Start of Source material

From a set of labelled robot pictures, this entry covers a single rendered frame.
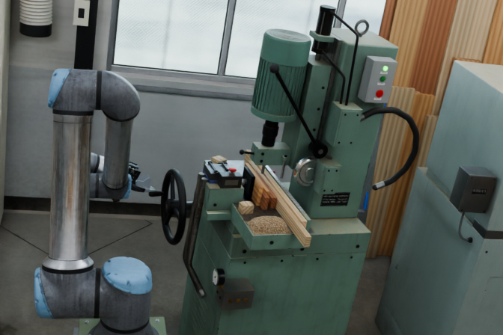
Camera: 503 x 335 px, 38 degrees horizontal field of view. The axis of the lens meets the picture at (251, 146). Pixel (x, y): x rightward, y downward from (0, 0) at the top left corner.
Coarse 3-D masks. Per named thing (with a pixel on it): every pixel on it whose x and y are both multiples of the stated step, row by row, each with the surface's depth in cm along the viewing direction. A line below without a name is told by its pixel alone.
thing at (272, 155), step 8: (256, 144) 276; (280, 144) 280; (256, 152) 274; (264, 152) 274; (272, 152) 275; (280, 152) 276; (288, 152) 277; (256, 160) 274; (264, 160) 275; (272, 160) 276; (280, 160) 277; (288, 160) 279
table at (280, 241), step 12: (240, 168) 294; (204, 216) 264; (216, 216) 263; (228, 216) 264; (240, 216) 257; (252, 216) 258; (240, 228) 256; (288, 228) 254; (252, 240) 246; (264, 240) 248; (276, 240) 250; (288, 240) 251
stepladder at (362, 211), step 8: (376, 144) 361; (376, 152) 362; (376, 160) 364; (368, 168) 360; (368, 176) 365; (368, 184) 366; (368, 192) 368; (368, 200) 369; (360, 208) 369; (360, 216) 370
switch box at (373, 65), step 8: (368, 56) 261; (376, 56) 263; (368, 64) 260; (376, 64) 258; (384, 64) 259; (392, 64) 260; (368, 72) 260; (376, 72) 259; (392, 72) 261; (368, 80) 260; (376, 80) 260; (392, 80) 263; (360, 88) 266; (368, 88) 261; (376, 88) 262; (384, 88) 263; (360, 96) 266; (368, 96) 262; (376, 96) 263; (384, 96) 265
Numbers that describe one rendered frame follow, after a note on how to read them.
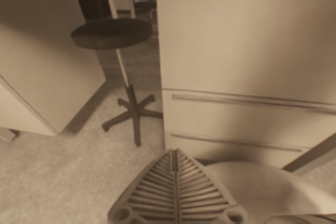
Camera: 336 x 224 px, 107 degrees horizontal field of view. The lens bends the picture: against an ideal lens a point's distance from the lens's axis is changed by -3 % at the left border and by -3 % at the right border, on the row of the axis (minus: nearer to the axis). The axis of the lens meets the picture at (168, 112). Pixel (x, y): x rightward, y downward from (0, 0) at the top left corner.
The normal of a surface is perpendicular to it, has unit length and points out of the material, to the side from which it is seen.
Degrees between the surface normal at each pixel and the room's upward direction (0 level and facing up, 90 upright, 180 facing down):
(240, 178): 1
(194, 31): 90
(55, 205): 0
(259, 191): 69
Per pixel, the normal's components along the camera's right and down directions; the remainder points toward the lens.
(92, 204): -0.01, -0.70
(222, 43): -0.16, 0.71
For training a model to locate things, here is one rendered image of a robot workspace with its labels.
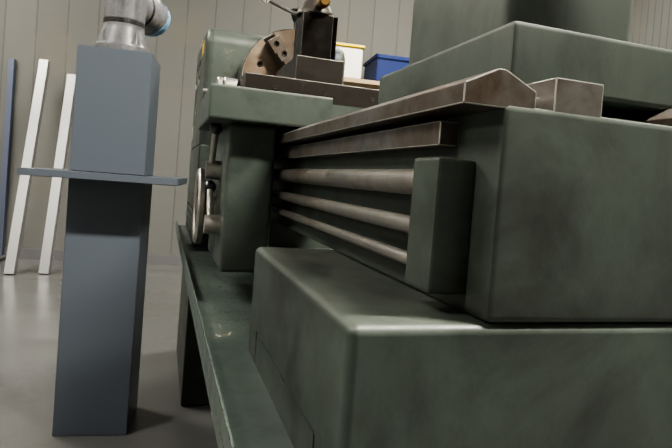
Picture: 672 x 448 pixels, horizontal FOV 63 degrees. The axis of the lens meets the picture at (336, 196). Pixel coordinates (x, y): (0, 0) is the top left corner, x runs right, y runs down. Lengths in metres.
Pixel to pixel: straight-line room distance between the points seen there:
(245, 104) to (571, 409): 0.69
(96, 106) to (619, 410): 1.48
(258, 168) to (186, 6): 3.89
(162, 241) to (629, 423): 4.34
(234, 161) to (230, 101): 0.11
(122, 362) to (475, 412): 1.42
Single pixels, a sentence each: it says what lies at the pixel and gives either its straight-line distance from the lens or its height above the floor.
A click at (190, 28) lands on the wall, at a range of 4.78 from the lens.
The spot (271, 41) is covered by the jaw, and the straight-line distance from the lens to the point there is 1.73.
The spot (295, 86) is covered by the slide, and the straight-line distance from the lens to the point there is 1.10.
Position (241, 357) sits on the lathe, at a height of 0.54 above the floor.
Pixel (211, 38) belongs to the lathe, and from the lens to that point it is 1.91.
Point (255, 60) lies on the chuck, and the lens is 1.75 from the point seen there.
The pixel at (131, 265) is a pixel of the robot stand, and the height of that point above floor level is 0.49.
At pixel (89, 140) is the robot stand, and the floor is 0.84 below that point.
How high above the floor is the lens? 0.77
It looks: 1 degrees down
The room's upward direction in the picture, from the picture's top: 4 degrees clockwise
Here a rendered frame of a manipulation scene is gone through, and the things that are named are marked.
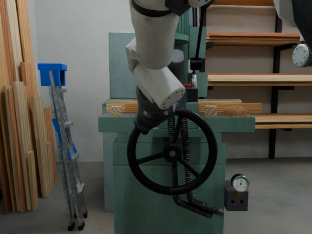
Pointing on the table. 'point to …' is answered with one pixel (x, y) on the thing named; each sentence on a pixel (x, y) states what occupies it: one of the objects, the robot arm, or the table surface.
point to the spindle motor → (182, 29)
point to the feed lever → (196, 64)
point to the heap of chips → (236, 111)
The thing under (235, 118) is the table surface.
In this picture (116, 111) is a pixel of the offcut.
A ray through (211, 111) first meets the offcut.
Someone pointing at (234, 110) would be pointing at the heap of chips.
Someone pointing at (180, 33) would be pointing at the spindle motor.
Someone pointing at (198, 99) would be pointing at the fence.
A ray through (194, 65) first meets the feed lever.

End of Source material

§ **Problem requirements**: Copy whichever lines above contain the string "floor".

§ **Response box**:
Single pixels, a sentence each: it says what lies at the pixel and gives either its straight-line distance from the lens or its height above the floor.
Position (241, 357) sits on the lathe, at a height of 0.54 above the floor.
The pixel at (131, 265) is a pixel of the robot stand, and the height of that point above floor level is 0.49.
At pixel (89, 140) is the robot stand, and the floor is 0.84 below that point.
How high above the floor is the lens? 0.77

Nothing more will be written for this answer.